# TASK REQUIREMENTS
Please give the number of lines that hold the string "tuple" in the listing, without any other words.

=== DATA EXTRACTS ===

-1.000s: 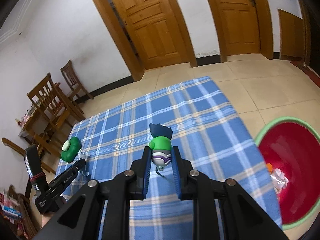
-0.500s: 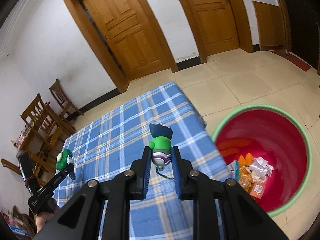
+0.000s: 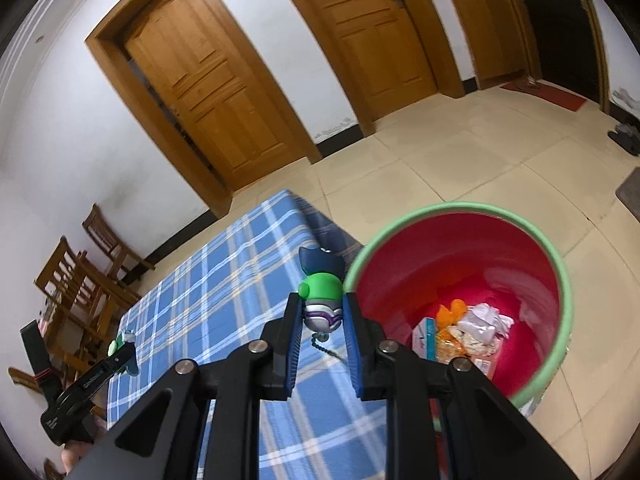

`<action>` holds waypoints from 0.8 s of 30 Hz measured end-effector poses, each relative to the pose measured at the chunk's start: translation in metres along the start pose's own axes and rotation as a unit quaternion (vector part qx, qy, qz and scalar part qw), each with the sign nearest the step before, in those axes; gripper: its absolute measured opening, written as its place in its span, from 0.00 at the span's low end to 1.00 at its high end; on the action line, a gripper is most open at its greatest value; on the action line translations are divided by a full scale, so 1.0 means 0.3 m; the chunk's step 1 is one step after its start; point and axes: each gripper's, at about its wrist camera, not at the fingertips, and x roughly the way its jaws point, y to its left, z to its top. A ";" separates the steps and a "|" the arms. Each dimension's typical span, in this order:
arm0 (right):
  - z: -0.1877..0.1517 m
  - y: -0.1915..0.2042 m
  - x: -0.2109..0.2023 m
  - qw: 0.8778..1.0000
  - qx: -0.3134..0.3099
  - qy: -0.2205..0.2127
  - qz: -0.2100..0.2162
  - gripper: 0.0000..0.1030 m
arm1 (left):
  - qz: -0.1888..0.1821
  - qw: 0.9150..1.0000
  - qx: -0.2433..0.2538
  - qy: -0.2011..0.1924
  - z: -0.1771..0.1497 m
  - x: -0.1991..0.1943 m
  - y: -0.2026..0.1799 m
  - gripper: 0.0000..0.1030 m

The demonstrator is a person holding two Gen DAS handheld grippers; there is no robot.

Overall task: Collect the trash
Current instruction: 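Carry the tube in the left gripper and green toy in the right gripper to the bucket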

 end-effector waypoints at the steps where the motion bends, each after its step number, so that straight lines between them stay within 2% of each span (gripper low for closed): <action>1: 0.001 -0.016 -0.004 1.000 0.004 0.000 -0.002 0.22 | -0.007 1.000 0.001 0.003 -0.001 -0.002 -0.013 0.09; 12: 0.000 -0.155 -0.028 0.999 0.051 0.000 -0.016 0.22 | -0.047 0.998 0.031 0.018 -0.005 -0.022 -0.176 0.09; 24: -0.019 -0.278 -0.015 0.995 0.097 0.008 -0.036 0.22 | -0.094 0.992 0.076 0.040 0.006 -0.007 -0.364 0.09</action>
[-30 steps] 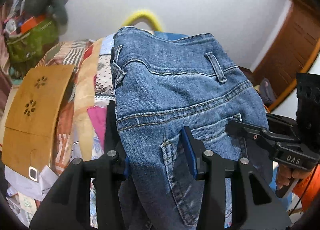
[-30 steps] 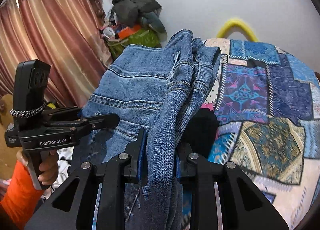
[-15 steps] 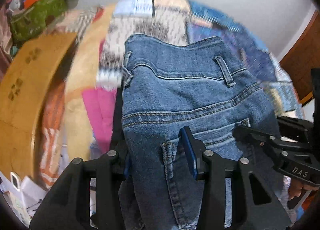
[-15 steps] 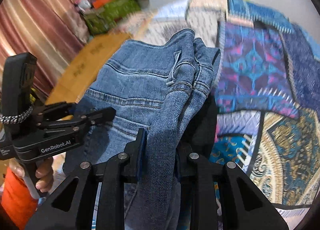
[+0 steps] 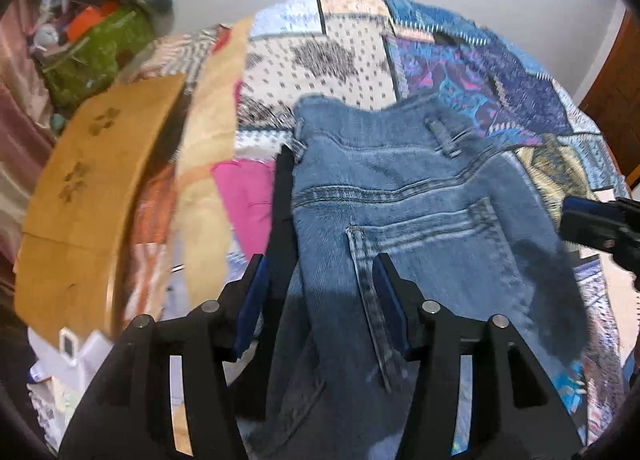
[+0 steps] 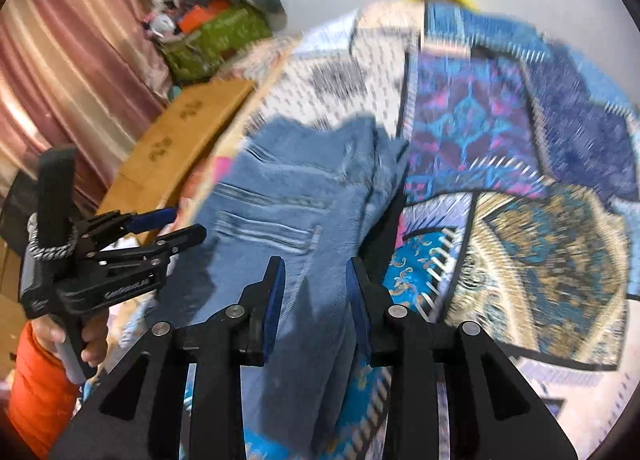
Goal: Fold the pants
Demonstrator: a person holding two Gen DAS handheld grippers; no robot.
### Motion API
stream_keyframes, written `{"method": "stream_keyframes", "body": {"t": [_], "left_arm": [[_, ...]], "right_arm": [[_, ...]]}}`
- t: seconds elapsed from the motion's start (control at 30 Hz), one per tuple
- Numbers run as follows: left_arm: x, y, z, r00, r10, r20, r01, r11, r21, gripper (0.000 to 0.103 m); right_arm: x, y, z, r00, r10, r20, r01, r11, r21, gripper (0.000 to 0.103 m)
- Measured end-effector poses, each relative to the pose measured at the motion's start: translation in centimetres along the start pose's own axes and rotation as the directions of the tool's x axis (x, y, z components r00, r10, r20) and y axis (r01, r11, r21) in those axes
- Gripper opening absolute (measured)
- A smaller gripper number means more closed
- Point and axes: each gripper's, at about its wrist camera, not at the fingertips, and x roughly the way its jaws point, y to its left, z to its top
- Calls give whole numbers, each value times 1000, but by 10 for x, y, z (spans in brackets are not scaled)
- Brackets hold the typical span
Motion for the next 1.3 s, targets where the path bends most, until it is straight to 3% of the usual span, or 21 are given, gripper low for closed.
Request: {"method": "stream_keyframes", "body": {"t": [0.17,0.33,0.4,0.5,0.63,0.7,0.73,0.8,0.83,0.9,0.97,1.07,1.2,1.3], "left_arm": [[-84,-2,-7,990,-1,143,4,1000,-20,53],[-195,-14,-26,941,-14,338,25,999,-28,53],[-235,-21,-39,913,-22,408,33,999,-21,53],[-292,-37,-68,856,1,517,3,1000,-6,53],[-350,-61,-112,772,24,635,-44,999,16,54],[-367,-69,-130,744,35,667,-54,998,9,61],[-374,-72,-140,732,39,681,-53,999,-1,69],[-383,-77,-156,709,56,703,-57,998,-23,76],[-385,-79,-163,703,66,709,-62,998,-31,79],[-389,-81,-173,699,70,711,-59,997,-40,87],[-391,-81,-181,700,64,711,-41,998,-50,95],[-391,-82,-189,700,70,710,-43,998,-56,101],[-395,-86,-200,703,57,709,-35,998,-45,103],[-398,-89,-205,702,50,710,-30,999,-40,103]], "right_arm": [[-91,35,-11,980,20,197,-8,998,-61,29],[-180,71,-28,918,49,394,-9,995,-104,29],[-215,88,-43,884,51,464,15,990,-138,29],[-252,108,-66,836,35,548,63,985,-159,29],[-279,128,-99,797,34,603,87,981,-171,29],[-285,135,-115,784,28,620,98,981,-168,29],[-287,138,-123,776,24,630,105,980,-166,29],[-292,144,-135,765,13,644,118,980,-161,37],[-293,145,-139,760,3,650,130,979,-156,42],[-298,149,-149,743,-23,669,161,976,-144,61],[-301,149,-156,725,-54,687,189,974,-123,71],[-305,149,-163,716,-79,693,202,974,-98,86],[-308,148,-166,713,-110,692,209,976,-60,99],[-305,147,-164,722,-119,682,211,976,-53,100]]}}
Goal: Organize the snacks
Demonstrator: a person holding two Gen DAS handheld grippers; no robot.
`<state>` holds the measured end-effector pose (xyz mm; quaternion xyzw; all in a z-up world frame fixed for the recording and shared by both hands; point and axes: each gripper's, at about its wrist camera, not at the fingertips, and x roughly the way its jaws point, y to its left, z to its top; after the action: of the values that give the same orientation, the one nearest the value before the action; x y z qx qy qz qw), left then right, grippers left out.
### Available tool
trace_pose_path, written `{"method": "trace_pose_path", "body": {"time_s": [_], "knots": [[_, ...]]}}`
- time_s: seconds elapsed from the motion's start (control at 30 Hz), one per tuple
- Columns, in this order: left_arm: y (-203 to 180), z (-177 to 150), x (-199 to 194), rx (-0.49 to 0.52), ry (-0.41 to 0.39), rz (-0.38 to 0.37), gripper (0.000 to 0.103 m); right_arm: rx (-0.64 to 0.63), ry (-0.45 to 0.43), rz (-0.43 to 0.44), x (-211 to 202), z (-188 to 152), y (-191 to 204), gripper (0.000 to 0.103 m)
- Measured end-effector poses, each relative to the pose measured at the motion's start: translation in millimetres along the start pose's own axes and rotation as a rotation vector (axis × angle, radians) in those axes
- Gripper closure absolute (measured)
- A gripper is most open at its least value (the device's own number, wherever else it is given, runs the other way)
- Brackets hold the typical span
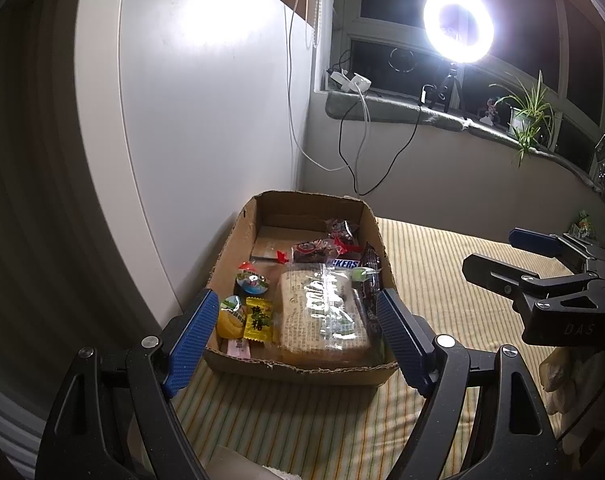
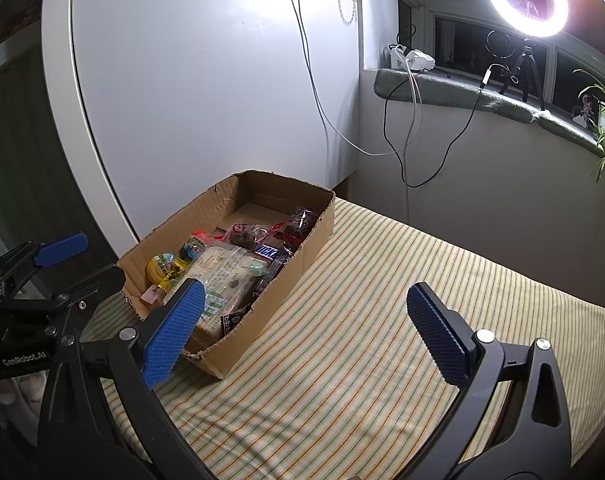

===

# SOLVED EXERCISE
2